WORK INSTRUCTION =>
Without omitting anything, retype the data that follows.

DATASET SECTION =>
=== Begin Enclosure ===
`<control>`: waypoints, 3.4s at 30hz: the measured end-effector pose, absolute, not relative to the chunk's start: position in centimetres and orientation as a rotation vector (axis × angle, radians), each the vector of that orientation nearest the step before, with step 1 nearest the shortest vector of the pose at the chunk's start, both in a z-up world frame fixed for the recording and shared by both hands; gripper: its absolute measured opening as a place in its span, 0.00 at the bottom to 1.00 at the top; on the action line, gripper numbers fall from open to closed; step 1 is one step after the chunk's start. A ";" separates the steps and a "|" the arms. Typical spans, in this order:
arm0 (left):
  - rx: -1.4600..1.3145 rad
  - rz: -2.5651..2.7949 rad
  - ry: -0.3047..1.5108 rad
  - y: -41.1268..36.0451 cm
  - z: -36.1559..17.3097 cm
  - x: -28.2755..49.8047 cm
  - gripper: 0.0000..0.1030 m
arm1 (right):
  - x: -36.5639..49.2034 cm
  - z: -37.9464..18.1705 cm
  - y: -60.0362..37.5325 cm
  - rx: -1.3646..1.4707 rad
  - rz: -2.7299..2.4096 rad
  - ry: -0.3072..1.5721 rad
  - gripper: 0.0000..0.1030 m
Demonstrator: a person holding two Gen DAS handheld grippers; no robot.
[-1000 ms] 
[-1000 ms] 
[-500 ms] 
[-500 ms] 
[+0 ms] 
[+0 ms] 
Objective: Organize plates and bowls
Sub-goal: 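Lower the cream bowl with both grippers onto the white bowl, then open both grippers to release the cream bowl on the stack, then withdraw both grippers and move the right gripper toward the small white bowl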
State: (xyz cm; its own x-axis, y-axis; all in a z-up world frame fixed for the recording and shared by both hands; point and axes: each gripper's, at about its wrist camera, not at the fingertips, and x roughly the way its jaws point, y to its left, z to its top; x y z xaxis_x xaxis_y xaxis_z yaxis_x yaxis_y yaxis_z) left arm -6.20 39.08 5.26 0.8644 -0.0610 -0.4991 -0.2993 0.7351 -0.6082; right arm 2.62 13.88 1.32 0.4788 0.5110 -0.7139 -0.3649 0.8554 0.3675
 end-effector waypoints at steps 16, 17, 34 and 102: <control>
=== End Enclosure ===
SOLUTION TO THIS PROBLEM =>
`<control>`: waypoints, 3.4s at 30hz: the measured end-effector pose, absolute, not relative to the chunk's start: position in centimetres and orientation as a rotation vector (axis × angle, radians), each the vector of that orientation nearest the step before, with step 1 nearest the shortest vector of the pose at the chunk's start, both in a z-up world frame fixed for the recording and shared by both hands; gripper: its absolute measured opening as a place in its span, 0.00 at the bottom to 1.00 at the top; on the action line, gripper numbers fall from open to closed; step 1 is one step after the chunk's start. A ";" separates the steps and a "|" the arms. Typical spans, in this order:
arm0 (left):
  - rx: -1.4600..1.3145 rad
  - rz: -2.5651..2.7949 rad
  - ry: -0.3047..1.5108 rad
  - y: -41.1268..36.0451 cm
  - z: -36.1559..17.3097 cm
  - x: -28.2755..49.8047 cm
  - gripper: 0.0000..0.1030 m
arm1 (right):
  - x: -36.5639..49.2034 cm
  - z: -37.9464..18.1705 cm
  - y: -60.0362..37.5325 cm
  - rx: -1.3646..1.4707 rad
  - rz: -2.7299..2.4096 rad
  - ry: -0.3072..1.5721 rad
  - gripper: 0.0000..0.1030 m
Demonstrator: a person holding two Gen DAS handheld grippers; no robot.
[-1000 ms] 
[-1000 ms] 
[-500 ms] 
[-500 ms] 
[+0 ms] 
[+0 ms] 
Objective: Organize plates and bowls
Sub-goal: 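Lower the cream bowl with both grippers onto the white bowl, then open both grippers to release the cream bowl on the stack, then withdraw both grippers and move the right gripper toward the small white bowl
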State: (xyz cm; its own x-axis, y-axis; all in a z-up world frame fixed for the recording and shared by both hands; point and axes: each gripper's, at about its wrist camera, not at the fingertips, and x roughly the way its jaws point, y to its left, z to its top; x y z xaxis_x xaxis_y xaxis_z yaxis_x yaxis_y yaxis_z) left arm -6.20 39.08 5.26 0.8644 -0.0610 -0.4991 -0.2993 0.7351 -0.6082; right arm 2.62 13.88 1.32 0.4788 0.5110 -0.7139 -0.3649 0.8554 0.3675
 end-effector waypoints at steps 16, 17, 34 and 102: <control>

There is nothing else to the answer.